The street, London Wall, until the middle of the eighteenth century, consisted of a south row of houses facing the wall itself. In two places the space before the wall was occupied by churchyards, that of Allhallows-on-the-Wall and that of St. Alphage. Farther to the east, St. Martin Outwich also had a burial-ground beside the wall. The pulling down of the wall, the building of houses upon it and against it on either side, was the work of many years. To this day there are houses on the north side of the street to which access is gained by a step, showing that they were built actually on the wall. Towards the end of the eighteenth century a long piece of wall, where is now the opening to Finsbury Square, was taken down to allow of more sunshine in the front of Bethlehem Hospital. The appearance of the street at that time was very pleasing. Sion College, the churches of Allhallows and St. Alphage, and the Armourers’ Hall, with the venerable wall on the north, gave it a very striking and picturesque character. It is a great pity that the wall was taken down. The distance marked by the length of a lane connecting London Wall with the south side of Fore Street gives the breadth of the wall and of the town ditch beyond.
LONDON WALL
At the east end of London Wall is the church of
ALLHALLOWS, LONDON WALL
This church stands on the old Roman wall erected in the third century, and probably marks the site of one of the earliest Christian churches built in this country.
The earliest authentic records give particulars of a church on the present site, which dates from the year A.D. 1300, and there is little doubt that it replaced an earlier structure, which had stood since the Norman Conquest, and had fallen into disrepair. In A.D. 1474 Allhallows Chapel was constructed, probably for the accommodation of the Ankers, or Anchorites, who were closely associated with the church. The most famous of these was Sir Simon, or Master Anker, the author of a devotional book which has been preserved in the British Museum, entitled The Fruits of Redemption, who was a great benefactor to Allhallows.
In A.D. 1527 a new aisle was added to the church. Possibly Sir Simon, when he attached himself to Allhallows, discarded the loft over the chapel, and settled himself in a cell in the bastion of the old Roman wall, which now forms the vestry. If, as is probable, he had taken a vow never to emerge from his retirement, it may be that when the new aisle was added he was persuaded to place his eloquence at the disposal of the parishioners, by consenting to preach on condition that a private passage was made from his cell leading straight into the pulpit.
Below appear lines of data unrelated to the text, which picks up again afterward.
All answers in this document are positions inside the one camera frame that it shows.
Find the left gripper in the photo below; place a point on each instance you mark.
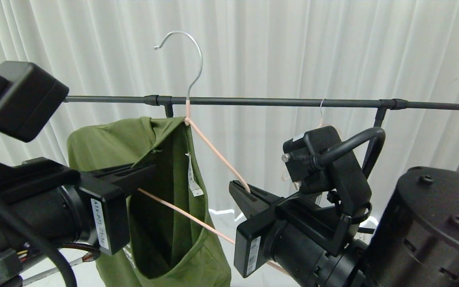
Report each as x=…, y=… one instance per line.
x=106, y=215

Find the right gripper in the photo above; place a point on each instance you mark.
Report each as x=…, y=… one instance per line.
x=293, y=255

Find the green long-sleeved shirt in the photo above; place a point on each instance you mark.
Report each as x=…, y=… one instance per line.
x=106, y=147

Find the pink clothes hanger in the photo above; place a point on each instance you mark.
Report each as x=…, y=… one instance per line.
x=213, y=149
x=322, y=115

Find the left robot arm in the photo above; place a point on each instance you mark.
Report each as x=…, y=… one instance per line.
x=4, y=263

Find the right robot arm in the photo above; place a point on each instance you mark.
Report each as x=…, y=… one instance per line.
x=432, y=231

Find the black clothes rack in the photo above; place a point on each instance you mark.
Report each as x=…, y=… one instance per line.
x=253, y=101

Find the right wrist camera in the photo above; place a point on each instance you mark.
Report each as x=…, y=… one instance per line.
x=333, y=167

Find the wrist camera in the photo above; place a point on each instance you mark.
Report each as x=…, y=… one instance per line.
x=22, y=99
x=333, y=167

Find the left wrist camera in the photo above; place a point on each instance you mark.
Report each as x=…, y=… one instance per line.
x=22, y=99

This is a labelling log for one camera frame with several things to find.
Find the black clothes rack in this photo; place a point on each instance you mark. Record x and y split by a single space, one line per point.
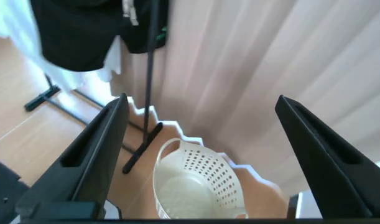
150 77

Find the white t-shirt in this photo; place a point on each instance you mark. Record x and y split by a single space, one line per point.
18 31

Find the white laundry basket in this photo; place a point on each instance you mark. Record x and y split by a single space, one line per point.
183 186

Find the beige curtain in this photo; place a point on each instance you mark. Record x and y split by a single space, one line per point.
270 62

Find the black garment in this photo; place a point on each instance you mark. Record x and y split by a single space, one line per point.
77 37

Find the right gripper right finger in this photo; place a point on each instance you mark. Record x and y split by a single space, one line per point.
332 174

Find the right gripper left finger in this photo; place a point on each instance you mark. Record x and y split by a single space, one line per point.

This would explain why, when the present church was built, the conditions were reproduced by which the pulpit is not accessible from the church, but can only be reached by a staircase leading through the vestry.
The list of rectors can only be traced back to A.D. 1335, but there is an interesting record in the Croniques de Londres, which mentions that in A.D. 1320 the priest of Allhallows (whose name is not given) was murdered by Isabel de Bury, who took refuge in the church, but the Bishop of London would not allow her to seek sanctuary there, so she was seized, and was hanged five days afterwards.